YOUR INSTRUCTIONS: Every entry that follows should be output again, word for word.

*** RAW DATA Section Begins ***

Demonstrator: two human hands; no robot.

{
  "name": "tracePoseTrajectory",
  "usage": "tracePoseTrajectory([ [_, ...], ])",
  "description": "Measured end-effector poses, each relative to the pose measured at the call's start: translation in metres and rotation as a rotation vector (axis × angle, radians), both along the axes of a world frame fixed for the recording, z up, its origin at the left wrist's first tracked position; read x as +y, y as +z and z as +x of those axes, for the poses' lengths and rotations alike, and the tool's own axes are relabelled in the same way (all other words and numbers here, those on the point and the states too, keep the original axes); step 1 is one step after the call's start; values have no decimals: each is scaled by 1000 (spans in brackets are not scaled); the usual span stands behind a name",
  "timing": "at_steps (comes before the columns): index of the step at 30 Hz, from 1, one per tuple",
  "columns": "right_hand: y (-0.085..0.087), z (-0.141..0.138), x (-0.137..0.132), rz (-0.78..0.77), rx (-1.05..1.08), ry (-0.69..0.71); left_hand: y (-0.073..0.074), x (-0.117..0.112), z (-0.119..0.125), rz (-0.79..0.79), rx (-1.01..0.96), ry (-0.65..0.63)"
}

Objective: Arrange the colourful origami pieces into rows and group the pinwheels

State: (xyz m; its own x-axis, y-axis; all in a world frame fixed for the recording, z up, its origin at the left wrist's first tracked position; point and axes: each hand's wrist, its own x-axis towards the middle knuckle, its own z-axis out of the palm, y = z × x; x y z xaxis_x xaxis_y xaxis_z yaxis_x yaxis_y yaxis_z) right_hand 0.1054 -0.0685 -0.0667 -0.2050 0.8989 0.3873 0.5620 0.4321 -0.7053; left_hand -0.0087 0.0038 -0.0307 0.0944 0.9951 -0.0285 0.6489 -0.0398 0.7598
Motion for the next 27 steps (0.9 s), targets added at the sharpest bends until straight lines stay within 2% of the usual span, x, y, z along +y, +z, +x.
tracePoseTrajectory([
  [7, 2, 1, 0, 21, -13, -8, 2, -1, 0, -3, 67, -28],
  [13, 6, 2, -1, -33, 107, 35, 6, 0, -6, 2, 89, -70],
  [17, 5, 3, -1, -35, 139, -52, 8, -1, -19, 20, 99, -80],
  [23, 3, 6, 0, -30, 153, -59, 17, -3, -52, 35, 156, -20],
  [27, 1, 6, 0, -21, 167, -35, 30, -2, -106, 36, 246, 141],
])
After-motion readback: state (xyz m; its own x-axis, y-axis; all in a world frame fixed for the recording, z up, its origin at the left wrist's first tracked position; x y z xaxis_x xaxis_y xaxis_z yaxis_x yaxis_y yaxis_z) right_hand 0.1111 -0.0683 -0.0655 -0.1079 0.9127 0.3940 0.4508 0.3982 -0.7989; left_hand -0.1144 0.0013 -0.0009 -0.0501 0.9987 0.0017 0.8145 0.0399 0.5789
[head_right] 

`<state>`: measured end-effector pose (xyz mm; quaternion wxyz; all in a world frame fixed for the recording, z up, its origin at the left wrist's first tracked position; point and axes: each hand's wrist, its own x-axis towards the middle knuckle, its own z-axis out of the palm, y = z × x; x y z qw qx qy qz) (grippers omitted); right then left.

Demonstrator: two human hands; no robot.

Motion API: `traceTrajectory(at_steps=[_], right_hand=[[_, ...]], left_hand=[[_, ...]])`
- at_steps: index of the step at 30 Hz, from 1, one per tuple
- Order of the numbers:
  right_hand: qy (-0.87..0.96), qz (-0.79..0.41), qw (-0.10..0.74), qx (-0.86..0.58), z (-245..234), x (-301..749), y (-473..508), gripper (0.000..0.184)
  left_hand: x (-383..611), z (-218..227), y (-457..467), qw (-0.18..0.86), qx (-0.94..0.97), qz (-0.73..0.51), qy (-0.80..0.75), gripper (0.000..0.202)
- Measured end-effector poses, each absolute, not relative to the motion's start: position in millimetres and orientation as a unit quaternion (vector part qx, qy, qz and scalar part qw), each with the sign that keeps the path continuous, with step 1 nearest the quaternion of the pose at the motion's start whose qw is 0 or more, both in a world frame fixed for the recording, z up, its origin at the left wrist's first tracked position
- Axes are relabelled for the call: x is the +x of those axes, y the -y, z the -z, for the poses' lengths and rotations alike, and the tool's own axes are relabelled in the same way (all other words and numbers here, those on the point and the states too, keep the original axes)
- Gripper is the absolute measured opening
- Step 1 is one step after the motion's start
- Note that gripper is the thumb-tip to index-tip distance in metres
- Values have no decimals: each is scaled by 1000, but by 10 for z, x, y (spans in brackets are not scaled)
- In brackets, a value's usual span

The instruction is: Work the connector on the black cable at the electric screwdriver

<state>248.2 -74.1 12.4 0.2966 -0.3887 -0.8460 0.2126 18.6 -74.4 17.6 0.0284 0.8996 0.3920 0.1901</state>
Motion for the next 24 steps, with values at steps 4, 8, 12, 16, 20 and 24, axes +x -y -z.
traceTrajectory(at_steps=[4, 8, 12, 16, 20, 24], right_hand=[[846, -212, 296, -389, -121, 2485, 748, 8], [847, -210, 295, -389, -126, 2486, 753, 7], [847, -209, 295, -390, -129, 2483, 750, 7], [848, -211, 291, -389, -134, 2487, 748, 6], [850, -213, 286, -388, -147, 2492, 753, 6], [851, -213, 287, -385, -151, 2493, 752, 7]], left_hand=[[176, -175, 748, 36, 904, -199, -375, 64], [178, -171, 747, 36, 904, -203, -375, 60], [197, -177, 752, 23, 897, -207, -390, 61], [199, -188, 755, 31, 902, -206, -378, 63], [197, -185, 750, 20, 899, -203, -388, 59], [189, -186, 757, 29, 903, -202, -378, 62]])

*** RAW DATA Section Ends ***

EXERCISE RESPONSE:
Demonstrator: two human hands; no robot.

{
  "name": "tracePoseTrajectory",
  "usage": "tracePoseTrajectory([ [_, ...], ])",
  "description": "Measured end-effector poses, each relative to the pose measured at the call's start: translation in metres and rotation as a rotation vector (axis × angle, radians), both along the axes of a world frame fixed for the recording, z up, its origin at the left wrist's first tracked position; read x as +y, y as +z and z as +x of those axes, for the poses' lengths and rotations alike, and the tool's own axes are relabelled in the same way (all other words and numbers here, those on the point and the states too, keep the original axes); step 1 is one step after the call's start; values have no decimals: each is scaled by 1000 (spans in brackets are not scaled); the usual span stands behind a name",
  "timing": "at_steps (comes before the columns): index of the step at 30 Hz, from 1, one per tuple",
  "columns": "right_hand: y (-0.085..0.087), z (-0.141..0.138), x (-0.137..0.132), rz (-0.78..0.77), rx (-1.05..1.08), ry (-0.69..0.71); left_hand: y (-0.073..0.074), x (-0.117..0.112), z (-0.119..0.125), rz (-0.79..0.79), rx (-1.01..0.96), ry (-0.65..0.63)"
}

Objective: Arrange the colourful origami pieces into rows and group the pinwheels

State: (xyz m; its own x-axis, y-axis; all in a world frame fixed for the recording, z up, its origin at the left wrist's first tracked position; point and axes: each hand's wrist, its own x-axis towards the middle knuckle, its own z-axis out of the palm, y = z × x; x y z xaxis_x xaxis_y xaxis_z yaxis_x yaxis_y yaxis_z) right_hand 0.1054 -0.0685 -0.0667 -0.2050 0.8989 0.3873 0.5620 0.4321 -0.7053; left_hand -0.0087 0.0038 -0.0307 0.0944 0.9951 -0.0285 0.6489 -0.0398 0.7598
Motion for the next 27 steps (0.9 s), targets added at the sharpest bends until straight lines stay within 2% of the usual span, x, y, z along +y, +z, +x.
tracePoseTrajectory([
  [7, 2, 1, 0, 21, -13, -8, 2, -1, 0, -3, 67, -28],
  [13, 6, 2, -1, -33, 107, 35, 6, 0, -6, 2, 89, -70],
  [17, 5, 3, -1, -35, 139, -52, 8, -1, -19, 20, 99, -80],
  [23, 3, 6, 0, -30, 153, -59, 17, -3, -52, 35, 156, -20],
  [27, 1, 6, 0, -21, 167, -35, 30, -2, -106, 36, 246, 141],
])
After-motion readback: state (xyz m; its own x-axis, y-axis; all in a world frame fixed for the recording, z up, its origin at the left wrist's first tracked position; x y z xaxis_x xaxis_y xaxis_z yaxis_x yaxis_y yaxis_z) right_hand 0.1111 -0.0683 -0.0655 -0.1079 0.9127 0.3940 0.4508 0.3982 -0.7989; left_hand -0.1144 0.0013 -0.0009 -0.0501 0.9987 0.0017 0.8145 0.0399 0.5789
[head_right] 

`<state>`: measured end-effector pose (xyz mm; quaternion wxyz; all in a world frame fixed for the recording, z up, its origin at the left wrist's first tracked position; point and axes: each hand's wrist, its own x-axis towards the middle knuckle, its own z-axis out of the palm, y = z × x; x y z qw qx qy qz) (grippers omitted); right then left.

Demonstrator: two human hands; no robot.

Motion API: `traceTrajectory(at_steps=[_], right_hand=[[_, ...]], left_hand=[[_, ...]])`
- at_steps: index of the step at 30 Hz, from 1, one per tuple
- Order of the numbers:
  right_hand: qy (-0.87..0.96), qz (-0.79..0.41), qw (-0.10..0.74), qx (-0.86..0.58), z (-245..234), x (-301..749), y (-473..508), gripper (0.000..0.184)
  left_hand: x (-383..611), z (-218..227), y (-457..467), qw (-0.18..0.86), qx (-0.94..0.97), qz (-0.73..0.51), qy (-0.80..0.75), gripper (0.000..0.202)
- Measured end-effector poses, each absolute, not relative to the motion's start: position in millimetres and orientation as a unit quaternion (vector part qx, qy, qz and scalar part qw), each with the sign that keeps the path continuous, with step 1 nearest the quaternion of the pose at the motion's start whose qw is 0 or more, both in a world frame fixed for the recording, z up, its origin at the left wrist's first tracked position
- Axes are relabelled for the call: x is the +x of those axes, y the -y, z the -z, for the poses' lengths and rotations alike, and the tool's own axes are relabelled in the same way (all other words and numbers here, those on the point and the states too, keep the original axes)
- Gripper is the absolute measured opening
- Step 1 is one step after the motion's start
- Note that gripper is the thumb-tip to index-tip distance in metres
- Values have no decimals: each is scaled by 1000, but by 10 for z, x, y (spans in brackets are not scaled)
- In brackets, a value's usual span

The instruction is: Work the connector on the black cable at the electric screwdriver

<state>248.2 -74.1 12.4 0.2966 -0.3887 -0.8460 0.2126 18.6 -74.4 17.6 0.0284 0.8996 0.3920 0.1901</state>
Motion for the next 24 steps, with values at steps 4, 8, 12, 16, 20 and 24, axes +x -y -z.
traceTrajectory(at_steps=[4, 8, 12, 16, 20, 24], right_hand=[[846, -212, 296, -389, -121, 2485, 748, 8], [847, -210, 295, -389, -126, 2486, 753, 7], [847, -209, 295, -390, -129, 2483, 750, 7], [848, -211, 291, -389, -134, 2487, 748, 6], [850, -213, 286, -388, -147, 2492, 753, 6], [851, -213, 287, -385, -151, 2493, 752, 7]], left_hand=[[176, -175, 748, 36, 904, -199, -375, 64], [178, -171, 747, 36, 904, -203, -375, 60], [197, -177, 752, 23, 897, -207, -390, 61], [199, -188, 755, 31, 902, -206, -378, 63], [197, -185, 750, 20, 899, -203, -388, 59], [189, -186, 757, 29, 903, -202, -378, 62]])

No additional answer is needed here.